Mourinho on Kane - 'It is not a nothing injury'
Real Madrid and Barcelona pushing for European Super League still
Football must step forward in these new times. And Real Madrid will be there, as it always has been over its history. Everyone realises that the current competitive environment must be reformed as soon as possible. The great European clubs have thousands of followers all around the world. We have the responsibility to fight for this change, a change which we must take on, of course, from a basis of solidarity with the rest of the clubs. Our duty is to adapt to our new reality. The competitiveness and quality of our competitions must improve. It is a challenge for which we must be prepared.
The words of Florentino Perez in late December. It is quite the pitch. But utter nonsense.
Both Real and Barca are, according to the Athletic, interested in joining a super league because their finances are in a dire state.

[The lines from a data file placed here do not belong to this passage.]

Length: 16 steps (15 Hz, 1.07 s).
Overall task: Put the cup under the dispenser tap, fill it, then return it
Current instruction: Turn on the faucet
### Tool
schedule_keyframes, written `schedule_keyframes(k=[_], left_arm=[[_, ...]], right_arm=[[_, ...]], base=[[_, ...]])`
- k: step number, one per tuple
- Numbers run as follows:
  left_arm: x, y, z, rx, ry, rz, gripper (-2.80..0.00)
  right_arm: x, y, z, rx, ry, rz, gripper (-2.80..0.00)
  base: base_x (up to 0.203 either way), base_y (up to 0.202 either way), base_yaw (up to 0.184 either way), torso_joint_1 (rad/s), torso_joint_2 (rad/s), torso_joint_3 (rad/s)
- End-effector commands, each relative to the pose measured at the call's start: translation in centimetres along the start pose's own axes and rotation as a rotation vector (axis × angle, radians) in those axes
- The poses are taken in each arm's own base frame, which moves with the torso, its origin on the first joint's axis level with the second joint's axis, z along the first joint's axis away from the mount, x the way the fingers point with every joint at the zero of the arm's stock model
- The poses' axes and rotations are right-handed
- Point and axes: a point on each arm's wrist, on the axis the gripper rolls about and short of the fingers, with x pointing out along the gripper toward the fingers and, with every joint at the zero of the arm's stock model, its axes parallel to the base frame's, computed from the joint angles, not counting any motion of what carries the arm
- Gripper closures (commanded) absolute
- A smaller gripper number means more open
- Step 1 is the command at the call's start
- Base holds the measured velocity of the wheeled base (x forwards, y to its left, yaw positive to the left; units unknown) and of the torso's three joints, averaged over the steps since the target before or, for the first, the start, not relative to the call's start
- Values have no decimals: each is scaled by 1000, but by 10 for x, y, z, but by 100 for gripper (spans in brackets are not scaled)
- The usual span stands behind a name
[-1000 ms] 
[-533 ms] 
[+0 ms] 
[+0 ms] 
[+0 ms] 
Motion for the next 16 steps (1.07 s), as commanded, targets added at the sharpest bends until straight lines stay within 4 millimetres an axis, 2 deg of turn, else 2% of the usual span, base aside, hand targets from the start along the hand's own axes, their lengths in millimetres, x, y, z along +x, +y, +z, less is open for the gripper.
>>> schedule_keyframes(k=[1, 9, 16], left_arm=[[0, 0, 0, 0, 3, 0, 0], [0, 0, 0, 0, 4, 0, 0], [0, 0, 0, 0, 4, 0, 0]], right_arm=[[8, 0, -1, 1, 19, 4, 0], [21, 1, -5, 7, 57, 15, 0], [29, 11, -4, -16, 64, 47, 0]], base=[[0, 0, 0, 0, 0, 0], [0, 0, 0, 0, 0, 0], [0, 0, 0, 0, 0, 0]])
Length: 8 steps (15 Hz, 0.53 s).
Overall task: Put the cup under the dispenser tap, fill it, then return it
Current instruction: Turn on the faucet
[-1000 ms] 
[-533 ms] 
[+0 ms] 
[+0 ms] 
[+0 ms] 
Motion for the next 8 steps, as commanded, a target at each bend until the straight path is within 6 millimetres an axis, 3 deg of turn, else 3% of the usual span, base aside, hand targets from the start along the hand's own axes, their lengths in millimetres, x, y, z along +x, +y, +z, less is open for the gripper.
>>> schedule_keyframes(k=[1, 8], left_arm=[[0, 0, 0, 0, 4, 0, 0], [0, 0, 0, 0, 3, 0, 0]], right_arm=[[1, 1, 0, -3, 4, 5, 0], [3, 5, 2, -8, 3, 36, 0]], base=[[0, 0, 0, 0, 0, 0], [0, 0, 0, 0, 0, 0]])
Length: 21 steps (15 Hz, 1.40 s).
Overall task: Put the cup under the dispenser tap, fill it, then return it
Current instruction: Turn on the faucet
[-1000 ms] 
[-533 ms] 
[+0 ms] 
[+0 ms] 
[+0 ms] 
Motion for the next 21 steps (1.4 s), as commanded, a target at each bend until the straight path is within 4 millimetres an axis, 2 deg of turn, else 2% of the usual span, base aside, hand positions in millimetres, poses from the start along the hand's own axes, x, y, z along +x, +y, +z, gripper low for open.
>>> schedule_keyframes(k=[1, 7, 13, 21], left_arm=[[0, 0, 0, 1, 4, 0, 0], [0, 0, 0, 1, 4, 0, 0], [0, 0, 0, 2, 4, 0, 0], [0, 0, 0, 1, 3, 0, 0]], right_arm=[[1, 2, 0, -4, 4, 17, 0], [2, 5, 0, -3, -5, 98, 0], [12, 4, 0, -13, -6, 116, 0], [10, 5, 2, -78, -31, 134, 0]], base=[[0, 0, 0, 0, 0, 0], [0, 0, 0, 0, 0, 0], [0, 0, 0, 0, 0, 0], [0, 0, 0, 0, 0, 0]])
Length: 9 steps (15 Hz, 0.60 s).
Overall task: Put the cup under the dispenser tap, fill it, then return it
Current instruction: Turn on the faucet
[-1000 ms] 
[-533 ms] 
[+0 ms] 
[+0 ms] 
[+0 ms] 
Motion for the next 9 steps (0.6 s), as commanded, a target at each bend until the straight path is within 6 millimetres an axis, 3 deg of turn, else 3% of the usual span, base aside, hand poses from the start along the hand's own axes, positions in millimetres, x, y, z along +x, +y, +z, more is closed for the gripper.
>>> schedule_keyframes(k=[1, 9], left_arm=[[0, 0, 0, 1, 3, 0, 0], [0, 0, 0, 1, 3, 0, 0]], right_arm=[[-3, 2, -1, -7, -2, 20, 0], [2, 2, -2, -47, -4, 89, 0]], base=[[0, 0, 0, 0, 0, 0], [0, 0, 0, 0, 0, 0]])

Part of this owes to the Covid-19 pandemic; part of it owes to financial mismanagement.
For example, the reports adds that Barca have debts of €1.2 billion, €19 million of which is owed to Bordeaux for Malcolm, a player they signed in 2018 for €41 million. Real, the report adds, have a hole to the tune of €300 million in their finances.
One wonders what could be drawing the aforementioned clubs to the European Super League? As an aside, and not related to the above - it is definitely related - The Times report that teams joining said league could receive a one-off payment of £310 million. Further, Joan Laporta, formerly a super league sceptic, told Cope:
The income for the clubs would be significant, between €700 million and €800 million for each club. The first three years it would be a closed system, then there is a proposal for promotion and relegation.
This has very little to do with competition and a lot to do with plugging financial holes.
The problem is a super league will not solve the problem. The problem is allowing clubs - some of which are state-backed - to operate outside their means. Some clubs - Manchester City, PSG for example - have access to limitless funds. A super league would only serve to inflate the market further, which would, again, lead to clubs without limitless wealth exceeding their means to compete with sides with limitless access to funds.
If only there were regulations in place that penalised clubs for spending beyond their means. The sort of spending beyond their means that put institutions such as Real Madrid and Barcelona at risk of financial meltdown.
There is, you say? And it is called Financial Fair Play. Nice.